While we are WEIRD (Western, Educated, Industrialized, Rich, and Democratic) and have spent our lives as members of the low fertility Anglo-Saxon middleclass, I knew before we married that with our marriage she intended to replicate her family of origin: 2 well matched parents with 4 kids closely spaced in age. In many respects my role was to help make it happen. It did lead to various burdens and constraints on our lives, though I was fine with that, and it is what we created together.
At the time I took it all for granted, though in the past 10 years as I have noted the ongoing decline in [the average] women's fecundity and the rise in concerns about ageing demographics, I have pondered on how and why we differ from our friends. Especially, now that our kids are in their 20's with nary a sign of marriage let alone grandkids. I don't know why my wife's expectations were so resistant to the cultural beliefs around us. And now I feel the bemused disquiet I imagine many East Asian parents have felt for some time.
Sorry to be blunt, but what is your interest in raising the birth rate? Sure, I'm a little curious about the reasons it is decreasing but that could have been a premise in the piece. We can also increase the production and utilization of coal, but if the result is the emission of CO2, CH4, or similar gases with large infrared absorption cross sections, there is a high cost to the commons. Our natural fecundity is a product of the conditions our genetic line experienced in the deep past. There is evidence that our genetic line survived more than one period where the number of individuals in our ancestor group was steady for eons. Those periods were probably due to resource or knowledge constraints. I would argue that what we see happening now is also due to resource and knowledge constraints. There is probably little to be done about it. The difference now is that starvation and childhood illness don't need to be factors increasing suffering.

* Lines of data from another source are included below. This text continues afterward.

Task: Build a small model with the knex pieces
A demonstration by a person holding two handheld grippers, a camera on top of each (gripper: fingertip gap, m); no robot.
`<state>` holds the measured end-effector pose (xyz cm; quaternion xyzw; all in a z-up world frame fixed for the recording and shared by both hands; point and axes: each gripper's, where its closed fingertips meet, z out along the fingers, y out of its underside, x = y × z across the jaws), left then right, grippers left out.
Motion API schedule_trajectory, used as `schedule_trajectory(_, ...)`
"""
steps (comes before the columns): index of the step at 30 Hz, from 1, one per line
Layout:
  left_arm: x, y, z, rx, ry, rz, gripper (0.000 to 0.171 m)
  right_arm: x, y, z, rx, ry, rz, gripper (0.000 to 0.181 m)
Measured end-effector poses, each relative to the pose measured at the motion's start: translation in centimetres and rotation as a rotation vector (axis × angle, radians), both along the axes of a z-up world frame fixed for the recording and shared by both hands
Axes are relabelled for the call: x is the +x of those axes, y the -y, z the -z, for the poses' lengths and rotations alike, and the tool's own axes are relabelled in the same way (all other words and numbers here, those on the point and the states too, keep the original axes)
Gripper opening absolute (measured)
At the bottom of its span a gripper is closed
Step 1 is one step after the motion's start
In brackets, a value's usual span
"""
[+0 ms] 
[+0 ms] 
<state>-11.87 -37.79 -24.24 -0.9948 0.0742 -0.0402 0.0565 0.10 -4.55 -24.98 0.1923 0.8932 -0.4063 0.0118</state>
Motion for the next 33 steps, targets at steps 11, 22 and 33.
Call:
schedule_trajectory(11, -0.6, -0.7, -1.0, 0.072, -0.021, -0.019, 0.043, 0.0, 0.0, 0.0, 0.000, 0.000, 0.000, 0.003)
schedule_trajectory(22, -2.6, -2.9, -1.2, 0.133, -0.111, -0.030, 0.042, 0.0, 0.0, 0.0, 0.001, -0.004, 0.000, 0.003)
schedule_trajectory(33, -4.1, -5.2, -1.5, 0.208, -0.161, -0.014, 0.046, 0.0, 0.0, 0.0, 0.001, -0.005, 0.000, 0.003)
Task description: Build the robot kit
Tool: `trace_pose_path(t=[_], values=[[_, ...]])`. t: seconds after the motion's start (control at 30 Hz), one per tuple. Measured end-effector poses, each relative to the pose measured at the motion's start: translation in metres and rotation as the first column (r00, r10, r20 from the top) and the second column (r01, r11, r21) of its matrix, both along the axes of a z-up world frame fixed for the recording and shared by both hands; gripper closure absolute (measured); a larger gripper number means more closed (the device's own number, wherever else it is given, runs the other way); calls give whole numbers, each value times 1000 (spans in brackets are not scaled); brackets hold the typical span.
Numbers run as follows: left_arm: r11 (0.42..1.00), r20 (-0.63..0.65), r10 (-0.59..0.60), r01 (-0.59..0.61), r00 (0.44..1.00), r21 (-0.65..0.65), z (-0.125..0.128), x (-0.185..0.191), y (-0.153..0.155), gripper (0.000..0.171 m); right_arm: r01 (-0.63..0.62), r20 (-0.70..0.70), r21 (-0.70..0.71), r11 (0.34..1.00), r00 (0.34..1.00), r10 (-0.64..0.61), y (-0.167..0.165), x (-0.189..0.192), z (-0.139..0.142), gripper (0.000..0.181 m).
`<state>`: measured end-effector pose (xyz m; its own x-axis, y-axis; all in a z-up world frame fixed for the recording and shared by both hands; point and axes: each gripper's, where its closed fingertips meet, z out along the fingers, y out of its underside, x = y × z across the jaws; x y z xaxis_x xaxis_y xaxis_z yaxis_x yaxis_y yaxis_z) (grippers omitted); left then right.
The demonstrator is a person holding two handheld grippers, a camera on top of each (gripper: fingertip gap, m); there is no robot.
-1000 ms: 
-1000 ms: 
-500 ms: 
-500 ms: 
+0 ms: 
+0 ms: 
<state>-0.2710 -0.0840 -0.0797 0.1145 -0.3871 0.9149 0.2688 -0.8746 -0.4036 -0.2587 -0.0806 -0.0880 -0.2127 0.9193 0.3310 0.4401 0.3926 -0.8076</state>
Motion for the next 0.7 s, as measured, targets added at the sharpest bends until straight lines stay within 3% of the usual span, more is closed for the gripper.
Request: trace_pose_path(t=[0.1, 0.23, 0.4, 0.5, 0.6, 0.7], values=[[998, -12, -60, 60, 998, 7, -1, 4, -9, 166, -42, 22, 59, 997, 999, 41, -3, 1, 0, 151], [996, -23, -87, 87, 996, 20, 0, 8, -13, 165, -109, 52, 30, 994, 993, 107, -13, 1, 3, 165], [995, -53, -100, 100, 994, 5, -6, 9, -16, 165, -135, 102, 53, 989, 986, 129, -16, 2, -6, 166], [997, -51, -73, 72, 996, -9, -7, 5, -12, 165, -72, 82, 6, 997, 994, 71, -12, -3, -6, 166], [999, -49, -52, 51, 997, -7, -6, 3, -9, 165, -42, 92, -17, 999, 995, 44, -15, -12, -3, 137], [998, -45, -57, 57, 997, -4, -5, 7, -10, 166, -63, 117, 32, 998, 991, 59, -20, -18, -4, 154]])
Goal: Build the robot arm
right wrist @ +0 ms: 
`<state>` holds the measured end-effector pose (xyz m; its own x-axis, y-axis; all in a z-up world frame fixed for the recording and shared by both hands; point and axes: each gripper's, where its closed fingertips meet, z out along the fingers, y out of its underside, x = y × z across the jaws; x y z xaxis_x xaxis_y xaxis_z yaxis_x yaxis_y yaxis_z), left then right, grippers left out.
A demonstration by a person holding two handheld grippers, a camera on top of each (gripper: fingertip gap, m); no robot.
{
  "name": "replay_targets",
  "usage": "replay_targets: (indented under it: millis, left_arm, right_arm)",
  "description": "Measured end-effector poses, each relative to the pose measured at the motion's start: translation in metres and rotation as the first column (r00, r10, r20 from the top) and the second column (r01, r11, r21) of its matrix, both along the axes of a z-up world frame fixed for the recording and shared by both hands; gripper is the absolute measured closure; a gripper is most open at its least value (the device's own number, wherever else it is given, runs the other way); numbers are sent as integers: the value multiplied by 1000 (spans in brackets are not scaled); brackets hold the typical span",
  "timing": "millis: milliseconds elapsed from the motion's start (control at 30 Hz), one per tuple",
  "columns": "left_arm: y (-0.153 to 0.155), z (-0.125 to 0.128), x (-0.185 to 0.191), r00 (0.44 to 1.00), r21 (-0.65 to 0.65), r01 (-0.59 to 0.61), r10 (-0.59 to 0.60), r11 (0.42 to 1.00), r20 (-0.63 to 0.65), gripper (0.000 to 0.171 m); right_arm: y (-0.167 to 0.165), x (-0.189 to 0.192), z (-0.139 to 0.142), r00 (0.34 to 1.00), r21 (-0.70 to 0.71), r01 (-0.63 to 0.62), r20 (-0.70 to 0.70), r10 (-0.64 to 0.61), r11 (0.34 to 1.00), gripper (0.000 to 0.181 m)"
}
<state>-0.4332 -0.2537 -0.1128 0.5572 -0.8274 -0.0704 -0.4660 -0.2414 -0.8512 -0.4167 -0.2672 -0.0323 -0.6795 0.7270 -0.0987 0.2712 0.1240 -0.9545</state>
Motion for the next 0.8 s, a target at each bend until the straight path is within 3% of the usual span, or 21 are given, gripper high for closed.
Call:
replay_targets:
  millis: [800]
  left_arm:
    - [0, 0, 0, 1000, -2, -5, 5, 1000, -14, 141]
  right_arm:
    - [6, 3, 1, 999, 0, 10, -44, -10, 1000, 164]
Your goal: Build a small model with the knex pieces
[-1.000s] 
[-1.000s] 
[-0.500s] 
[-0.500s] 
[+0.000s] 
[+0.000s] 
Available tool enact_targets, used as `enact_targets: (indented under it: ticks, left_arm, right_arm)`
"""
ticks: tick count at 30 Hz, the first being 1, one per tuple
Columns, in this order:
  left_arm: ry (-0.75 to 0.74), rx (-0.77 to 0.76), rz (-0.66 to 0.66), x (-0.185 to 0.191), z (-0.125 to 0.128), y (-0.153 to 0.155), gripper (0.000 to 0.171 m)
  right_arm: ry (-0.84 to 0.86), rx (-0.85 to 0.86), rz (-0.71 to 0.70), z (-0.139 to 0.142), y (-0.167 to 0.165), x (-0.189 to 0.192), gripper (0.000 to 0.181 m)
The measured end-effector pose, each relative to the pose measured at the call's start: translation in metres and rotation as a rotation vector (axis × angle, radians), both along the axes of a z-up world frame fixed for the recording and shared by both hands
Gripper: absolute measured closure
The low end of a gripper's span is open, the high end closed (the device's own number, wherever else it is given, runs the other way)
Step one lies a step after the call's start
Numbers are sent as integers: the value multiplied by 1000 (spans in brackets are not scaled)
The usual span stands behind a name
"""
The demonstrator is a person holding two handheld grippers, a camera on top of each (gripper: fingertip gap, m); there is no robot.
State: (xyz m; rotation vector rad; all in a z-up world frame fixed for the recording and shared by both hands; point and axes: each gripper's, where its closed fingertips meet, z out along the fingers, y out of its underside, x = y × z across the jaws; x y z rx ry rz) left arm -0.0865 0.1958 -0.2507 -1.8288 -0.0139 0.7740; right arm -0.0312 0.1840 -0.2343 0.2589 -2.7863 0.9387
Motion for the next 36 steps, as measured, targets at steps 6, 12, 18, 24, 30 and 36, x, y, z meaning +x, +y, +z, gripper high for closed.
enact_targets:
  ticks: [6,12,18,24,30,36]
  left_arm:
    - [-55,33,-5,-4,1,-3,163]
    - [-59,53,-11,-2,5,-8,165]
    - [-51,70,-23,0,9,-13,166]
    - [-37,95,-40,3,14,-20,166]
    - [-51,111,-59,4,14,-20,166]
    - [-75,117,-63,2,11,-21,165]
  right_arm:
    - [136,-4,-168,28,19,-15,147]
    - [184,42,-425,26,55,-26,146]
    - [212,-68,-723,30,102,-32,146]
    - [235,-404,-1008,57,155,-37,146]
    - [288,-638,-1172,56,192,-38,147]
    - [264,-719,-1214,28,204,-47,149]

The planet can survive with many more or many fewer children. It's our society that might not as the population of elderly people who need extensive care dwarfs the young population who will have to work orders of magnitude harder to support them.
The author touched on the social unrest angle, but I'm not sure that justifies a focus on children over migration. Both are longstanding human coping mechanisms. Also, this isn't a US concern, presently. Though some will argue about that. As for other Western nations and historically populous nations in the East, we have natural experiments in progress to review.
The phrase, "orders of magnitude harder" is hyperbolic, even if you mean in base 2. The Black Plague era can provide some insight. Scarce workers had to be paid better, leading to the enlightenment.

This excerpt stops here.